Scammers used AI to tell the world I was dead. Why? I had to find out why

Scammers used AI to tell the world I was dead. Why? I had to find out why

By Deborah Vankin | Los Angeles Times

When I died the other day, no one really noticed. That is, aside from a few alarmed members of my family.

“The event,” as I now call it, unfolded one morning last month as I was racing out the door to a meeting. My phone rang.

“De-De-Debbie, hi,” my dad said, nearly out of breath. “Listen: please DO NOT BE ALARMED by what I am about to send you!”

That got my attention.

“It’s an” — he paused for dramatic effect — “an obituary.”

“Oh, my God, for who?” I said, putting down my purse.

“You.”

“What?”

“There’s a rumor going around the World Wide Web,” he said, as if it were 1997, “that you died. Your obituary — it’s going viral internationally!”

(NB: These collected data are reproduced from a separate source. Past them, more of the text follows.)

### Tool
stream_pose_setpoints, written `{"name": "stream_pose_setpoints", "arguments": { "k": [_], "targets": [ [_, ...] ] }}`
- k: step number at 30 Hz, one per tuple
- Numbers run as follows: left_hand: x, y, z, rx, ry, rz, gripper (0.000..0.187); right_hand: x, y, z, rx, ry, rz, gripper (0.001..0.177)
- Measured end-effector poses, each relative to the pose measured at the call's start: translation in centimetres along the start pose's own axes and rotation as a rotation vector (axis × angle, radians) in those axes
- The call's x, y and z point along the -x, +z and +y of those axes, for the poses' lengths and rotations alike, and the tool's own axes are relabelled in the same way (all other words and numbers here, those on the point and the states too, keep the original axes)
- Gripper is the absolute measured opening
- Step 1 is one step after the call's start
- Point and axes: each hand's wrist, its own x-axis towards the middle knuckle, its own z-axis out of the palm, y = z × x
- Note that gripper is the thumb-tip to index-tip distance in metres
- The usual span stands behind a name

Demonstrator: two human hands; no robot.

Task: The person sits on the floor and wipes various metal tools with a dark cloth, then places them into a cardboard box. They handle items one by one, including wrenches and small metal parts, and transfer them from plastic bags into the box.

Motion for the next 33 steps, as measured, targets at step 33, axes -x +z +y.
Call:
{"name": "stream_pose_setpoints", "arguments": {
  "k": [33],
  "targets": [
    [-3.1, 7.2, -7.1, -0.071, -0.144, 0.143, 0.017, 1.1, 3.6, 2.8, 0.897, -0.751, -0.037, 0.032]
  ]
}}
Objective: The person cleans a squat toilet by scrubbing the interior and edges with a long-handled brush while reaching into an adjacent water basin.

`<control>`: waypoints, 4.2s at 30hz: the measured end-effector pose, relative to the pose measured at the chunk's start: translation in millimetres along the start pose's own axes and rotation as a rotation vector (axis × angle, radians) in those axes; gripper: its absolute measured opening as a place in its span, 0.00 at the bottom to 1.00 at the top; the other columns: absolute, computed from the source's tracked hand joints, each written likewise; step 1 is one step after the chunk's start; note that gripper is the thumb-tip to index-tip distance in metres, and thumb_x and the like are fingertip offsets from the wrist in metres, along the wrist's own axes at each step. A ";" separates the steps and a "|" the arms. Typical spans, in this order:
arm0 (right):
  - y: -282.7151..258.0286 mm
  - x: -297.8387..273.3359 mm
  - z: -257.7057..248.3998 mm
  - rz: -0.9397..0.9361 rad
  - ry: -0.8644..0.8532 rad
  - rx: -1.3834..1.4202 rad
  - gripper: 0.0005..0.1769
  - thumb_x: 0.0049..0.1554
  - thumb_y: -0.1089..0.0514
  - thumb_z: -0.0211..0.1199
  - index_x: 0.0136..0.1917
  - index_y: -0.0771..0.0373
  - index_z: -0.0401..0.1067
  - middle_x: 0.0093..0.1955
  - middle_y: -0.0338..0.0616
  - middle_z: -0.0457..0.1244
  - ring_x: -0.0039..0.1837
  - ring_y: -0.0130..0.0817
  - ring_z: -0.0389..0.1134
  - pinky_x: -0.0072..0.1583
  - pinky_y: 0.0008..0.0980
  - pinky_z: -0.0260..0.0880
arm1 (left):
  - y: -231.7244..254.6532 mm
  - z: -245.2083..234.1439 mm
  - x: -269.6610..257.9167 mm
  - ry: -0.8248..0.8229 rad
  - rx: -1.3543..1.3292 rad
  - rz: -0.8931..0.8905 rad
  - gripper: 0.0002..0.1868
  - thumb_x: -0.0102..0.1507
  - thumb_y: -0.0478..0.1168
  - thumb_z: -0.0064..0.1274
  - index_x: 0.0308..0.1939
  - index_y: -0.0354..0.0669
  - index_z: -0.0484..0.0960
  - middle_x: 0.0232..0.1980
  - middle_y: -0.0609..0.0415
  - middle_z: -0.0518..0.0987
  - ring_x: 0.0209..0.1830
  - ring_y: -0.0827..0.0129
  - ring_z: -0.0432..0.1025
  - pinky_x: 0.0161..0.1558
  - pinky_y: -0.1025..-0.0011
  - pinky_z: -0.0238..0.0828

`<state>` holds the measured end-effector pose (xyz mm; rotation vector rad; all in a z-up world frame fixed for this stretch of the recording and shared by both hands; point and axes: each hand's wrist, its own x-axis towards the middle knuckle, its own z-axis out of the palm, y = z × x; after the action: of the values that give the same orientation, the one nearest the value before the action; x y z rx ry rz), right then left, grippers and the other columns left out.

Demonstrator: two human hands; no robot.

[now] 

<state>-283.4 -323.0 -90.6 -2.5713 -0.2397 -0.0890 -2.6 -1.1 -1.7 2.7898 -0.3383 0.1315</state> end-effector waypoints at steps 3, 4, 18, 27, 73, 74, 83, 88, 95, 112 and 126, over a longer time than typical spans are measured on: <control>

He’d heard about it from my aunt, who gets updates from Google whenever my name appears online. I immediately called her.

“I got an alert. It linked to your obit,” she said. Then: “They said some really nice things about you.”

It turns out there were several reports of my death circulating online. And in the words of Mark Twain, they were “greatly exaggerated.”

The lengthy obituaries detailed my career accomplishments and deep ties to family and friends with the uncanny discordance of an AI bot. “Deborah Vankin Obituary, Arts And Culture Writer At Los Angeles Times Sadly Passed Away,” the first headline read. “… Family Mourns The Loss,” read another. “Deborah Vankin, an esteemed journalist whose eloquent storytelling and insightful narratives illuminated the world around us, has passed away.” They cited no cause of death.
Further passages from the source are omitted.